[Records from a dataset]
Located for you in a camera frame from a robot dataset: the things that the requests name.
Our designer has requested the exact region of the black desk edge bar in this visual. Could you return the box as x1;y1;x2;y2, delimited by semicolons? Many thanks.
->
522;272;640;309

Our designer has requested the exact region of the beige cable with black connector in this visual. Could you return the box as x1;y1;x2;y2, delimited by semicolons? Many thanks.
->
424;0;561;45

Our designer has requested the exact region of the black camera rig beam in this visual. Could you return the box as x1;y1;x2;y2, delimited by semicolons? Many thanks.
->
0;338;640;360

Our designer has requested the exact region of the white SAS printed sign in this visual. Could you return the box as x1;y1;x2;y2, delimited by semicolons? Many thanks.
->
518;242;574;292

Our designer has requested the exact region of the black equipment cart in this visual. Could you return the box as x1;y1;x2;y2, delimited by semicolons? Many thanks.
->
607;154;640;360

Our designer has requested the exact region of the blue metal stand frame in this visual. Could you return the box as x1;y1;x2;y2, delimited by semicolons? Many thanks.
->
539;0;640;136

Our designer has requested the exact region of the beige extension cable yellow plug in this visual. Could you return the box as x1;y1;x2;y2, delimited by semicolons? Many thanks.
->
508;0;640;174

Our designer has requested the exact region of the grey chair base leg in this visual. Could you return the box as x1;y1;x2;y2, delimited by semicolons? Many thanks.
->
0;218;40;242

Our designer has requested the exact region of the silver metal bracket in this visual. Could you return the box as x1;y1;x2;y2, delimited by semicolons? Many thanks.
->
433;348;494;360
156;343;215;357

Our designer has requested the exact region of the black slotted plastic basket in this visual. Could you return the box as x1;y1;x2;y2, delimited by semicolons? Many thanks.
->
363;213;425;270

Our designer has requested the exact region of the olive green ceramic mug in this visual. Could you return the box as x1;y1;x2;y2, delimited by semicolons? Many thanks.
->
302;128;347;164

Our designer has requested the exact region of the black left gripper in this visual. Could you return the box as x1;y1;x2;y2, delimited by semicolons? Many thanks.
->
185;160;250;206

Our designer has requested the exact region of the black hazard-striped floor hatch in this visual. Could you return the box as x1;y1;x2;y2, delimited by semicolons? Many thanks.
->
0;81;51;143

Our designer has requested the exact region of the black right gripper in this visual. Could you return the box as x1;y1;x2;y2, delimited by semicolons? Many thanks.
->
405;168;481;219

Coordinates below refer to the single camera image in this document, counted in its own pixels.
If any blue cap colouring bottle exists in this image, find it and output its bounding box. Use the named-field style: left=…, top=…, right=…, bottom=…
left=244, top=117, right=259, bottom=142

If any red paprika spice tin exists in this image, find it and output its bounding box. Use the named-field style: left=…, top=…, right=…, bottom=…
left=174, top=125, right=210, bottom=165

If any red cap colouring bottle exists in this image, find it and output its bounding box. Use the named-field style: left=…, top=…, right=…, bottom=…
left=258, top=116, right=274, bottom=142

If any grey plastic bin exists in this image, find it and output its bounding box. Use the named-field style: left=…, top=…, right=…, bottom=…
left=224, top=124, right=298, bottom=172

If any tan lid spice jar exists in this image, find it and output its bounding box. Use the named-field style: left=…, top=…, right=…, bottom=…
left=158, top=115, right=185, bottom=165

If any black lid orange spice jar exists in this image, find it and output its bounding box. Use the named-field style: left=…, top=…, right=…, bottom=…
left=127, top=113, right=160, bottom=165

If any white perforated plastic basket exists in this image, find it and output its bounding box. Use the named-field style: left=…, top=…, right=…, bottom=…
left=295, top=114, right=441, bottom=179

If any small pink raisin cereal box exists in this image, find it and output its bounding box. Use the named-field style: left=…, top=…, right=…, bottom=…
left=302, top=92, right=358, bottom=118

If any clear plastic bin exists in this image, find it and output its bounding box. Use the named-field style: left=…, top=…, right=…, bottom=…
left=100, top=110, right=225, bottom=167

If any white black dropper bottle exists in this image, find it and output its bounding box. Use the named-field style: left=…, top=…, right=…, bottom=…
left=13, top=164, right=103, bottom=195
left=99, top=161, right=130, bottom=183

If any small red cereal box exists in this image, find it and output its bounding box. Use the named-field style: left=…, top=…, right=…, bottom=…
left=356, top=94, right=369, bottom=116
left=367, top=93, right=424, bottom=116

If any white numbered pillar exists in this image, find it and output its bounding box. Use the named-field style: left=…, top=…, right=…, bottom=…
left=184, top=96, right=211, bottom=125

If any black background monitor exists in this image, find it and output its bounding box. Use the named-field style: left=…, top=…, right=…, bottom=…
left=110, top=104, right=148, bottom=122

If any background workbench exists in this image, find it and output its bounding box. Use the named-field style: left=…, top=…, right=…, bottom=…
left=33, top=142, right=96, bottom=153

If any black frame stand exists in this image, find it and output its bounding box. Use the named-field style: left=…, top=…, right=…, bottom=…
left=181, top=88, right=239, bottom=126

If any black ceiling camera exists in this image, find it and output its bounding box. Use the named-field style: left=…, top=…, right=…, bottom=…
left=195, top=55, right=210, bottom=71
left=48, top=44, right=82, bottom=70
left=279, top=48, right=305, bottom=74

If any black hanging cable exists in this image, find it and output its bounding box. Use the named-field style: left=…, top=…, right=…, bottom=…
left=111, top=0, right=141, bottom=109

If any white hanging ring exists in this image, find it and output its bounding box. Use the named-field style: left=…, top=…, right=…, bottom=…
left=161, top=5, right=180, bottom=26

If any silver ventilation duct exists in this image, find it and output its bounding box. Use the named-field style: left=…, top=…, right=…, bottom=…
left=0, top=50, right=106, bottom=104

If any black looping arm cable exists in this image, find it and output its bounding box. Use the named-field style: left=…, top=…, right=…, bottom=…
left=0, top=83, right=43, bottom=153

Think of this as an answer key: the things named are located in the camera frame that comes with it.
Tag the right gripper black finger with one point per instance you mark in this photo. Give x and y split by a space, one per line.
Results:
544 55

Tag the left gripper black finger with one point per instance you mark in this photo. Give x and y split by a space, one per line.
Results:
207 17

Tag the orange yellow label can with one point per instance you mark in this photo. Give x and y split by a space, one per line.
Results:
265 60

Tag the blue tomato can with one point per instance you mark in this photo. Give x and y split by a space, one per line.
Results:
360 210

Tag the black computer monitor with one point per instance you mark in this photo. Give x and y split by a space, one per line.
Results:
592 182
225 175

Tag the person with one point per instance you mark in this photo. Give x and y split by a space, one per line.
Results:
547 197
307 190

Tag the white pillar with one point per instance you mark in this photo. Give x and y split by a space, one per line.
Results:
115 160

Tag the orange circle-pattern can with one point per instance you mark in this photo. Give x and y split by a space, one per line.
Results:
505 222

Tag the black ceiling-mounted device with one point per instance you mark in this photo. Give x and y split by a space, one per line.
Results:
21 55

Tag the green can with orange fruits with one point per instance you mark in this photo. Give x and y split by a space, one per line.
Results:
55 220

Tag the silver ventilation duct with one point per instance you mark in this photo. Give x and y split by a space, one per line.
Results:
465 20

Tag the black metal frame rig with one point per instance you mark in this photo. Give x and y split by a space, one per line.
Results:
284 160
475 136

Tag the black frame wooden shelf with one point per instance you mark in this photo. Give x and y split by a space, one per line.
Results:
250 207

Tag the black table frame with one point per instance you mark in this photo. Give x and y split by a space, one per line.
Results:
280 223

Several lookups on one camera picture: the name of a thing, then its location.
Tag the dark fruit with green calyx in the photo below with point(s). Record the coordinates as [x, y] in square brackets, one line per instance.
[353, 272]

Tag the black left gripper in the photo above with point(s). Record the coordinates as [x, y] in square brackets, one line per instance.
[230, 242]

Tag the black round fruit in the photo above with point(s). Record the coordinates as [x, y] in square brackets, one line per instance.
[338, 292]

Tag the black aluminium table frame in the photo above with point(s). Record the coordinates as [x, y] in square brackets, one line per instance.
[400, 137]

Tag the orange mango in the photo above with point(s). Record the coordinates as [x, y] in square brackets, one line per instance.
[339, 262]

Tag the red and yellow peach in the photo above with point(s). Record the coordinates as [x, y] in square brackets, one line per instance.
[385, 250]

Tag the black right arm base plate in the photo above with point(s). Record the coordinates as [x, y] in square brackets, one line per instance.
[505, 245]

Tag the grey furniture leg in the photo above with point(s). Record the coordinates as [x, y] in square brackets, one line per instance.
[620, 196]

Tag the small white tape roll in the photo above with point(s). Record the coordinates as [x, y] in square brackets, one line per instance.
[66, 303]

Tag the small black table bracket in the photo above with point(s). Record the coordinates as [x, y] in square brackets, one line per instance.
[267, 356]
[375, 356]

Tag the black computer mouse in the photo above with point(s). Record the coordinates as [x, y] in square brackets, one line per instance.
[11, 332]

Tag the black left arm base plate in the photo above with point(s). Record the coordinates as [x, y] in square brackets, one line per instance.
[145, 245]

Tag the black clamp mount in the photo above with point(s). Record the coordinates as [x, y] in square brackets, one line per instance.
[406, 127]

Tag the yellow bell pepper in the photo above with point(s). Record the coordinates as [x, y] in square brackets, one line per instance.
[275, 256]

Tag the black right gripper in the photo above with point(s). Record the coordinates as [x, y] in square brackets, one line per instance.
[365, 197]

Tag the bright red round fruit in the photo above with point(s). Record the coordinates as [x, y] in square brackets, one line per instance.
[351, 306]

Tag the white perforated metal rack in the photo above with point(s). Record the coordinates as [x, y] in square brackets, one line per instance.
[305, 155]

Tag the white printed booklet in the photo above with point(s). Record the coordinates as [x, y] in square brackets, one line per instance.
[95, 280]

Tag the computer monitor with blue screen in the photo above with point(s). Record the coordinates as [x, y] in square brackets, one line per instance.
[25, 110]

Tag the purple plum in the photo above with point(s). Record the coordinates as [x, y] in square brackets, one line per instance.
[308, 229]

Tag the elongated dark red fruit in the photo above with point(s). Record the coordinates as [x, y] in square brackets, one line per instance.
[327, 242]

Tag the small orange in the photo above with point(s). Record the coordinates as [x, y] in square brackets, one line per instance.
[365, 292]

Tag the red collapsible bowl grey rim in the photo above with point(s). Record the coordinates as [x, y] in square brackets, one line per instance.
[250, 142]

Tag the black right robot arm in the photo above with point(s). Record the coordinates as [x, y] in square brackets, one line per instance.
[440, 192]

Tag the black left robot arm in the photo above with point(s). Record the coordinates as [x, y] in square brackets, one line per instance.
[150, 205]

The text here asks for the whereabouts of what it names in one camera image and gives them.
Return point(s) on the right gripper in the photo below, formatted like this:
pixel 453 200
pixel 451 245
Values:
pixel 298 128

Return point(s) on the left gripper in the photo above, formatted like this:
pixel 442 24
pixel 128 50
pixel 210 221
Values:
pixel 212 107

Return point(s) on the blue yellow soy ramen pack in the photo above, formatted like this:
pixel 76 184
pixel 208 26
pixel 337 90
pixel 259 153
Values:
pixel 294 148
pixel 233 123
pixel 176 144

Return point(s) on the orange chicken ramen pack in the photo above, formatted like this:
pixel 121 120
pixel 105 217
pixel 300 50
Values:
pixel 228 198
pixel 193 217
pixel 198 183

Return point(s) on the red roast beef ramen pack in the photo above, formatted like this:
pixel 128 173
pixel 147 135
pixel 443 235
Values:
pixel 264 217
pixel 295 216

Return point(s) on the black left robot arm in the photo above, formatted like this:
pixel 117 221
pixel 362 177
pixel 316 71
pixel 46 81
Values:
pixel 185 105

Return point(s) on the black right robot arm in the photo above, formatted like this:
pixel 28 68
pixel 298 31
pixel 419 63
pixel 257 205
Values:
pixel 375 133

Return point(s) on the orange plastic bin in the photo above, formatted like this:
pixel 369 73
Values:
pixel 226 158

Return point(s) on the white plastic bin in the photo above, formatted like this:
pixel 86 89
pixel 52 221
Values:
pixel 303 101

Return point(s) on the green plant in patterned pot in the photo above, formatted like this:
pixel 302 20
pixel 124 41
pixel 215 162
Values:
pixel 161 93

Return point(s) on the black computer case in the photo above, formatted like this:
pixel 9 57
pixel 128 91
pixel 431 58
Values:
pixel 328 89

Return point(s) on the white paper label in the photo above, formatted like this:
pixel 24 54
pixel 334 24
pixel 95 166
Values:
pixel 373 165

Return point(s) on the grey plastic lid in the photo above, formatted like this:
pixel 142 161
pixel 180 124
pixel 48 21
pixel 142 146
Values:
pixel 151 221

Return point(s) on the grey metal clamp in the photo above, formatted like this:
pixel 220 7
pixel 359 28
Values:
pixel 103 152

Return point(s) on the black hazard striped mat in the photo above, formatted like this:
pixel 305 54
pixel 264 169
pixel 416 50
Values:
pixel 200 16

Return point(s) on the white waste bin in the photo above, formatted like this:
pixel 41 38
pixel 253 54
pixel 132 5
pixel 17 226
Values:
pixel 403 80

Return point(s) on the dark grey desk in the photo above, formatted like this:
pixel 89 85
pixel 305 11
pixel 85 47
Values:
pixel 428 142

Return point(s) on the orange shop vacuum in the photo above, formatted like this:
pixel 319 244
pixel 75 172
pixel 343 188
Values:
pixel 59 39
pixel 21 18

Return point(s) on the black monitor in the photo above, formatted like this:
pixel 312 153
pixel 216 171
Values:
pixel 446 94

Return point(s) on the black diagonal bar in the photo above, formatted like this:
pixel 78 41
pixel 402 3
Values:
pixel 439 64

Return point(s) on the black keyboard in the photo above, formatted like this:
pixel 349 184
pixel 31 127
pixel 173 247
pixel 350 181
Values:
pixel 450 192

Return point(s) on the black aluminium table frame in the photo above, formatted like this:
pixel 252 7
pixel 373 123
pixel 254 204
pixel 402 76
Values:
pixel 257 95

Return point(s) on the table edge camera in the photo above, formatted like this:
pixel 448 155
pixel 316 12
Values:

What the task requires ▸ Copy out every line of the data where the word "things" occurs.

Task result ▸
Located for you in a camera frame from a robot dataset: the things that the requests name.
Think of this as an answer key: the things named are located in the camera frame that comes with it.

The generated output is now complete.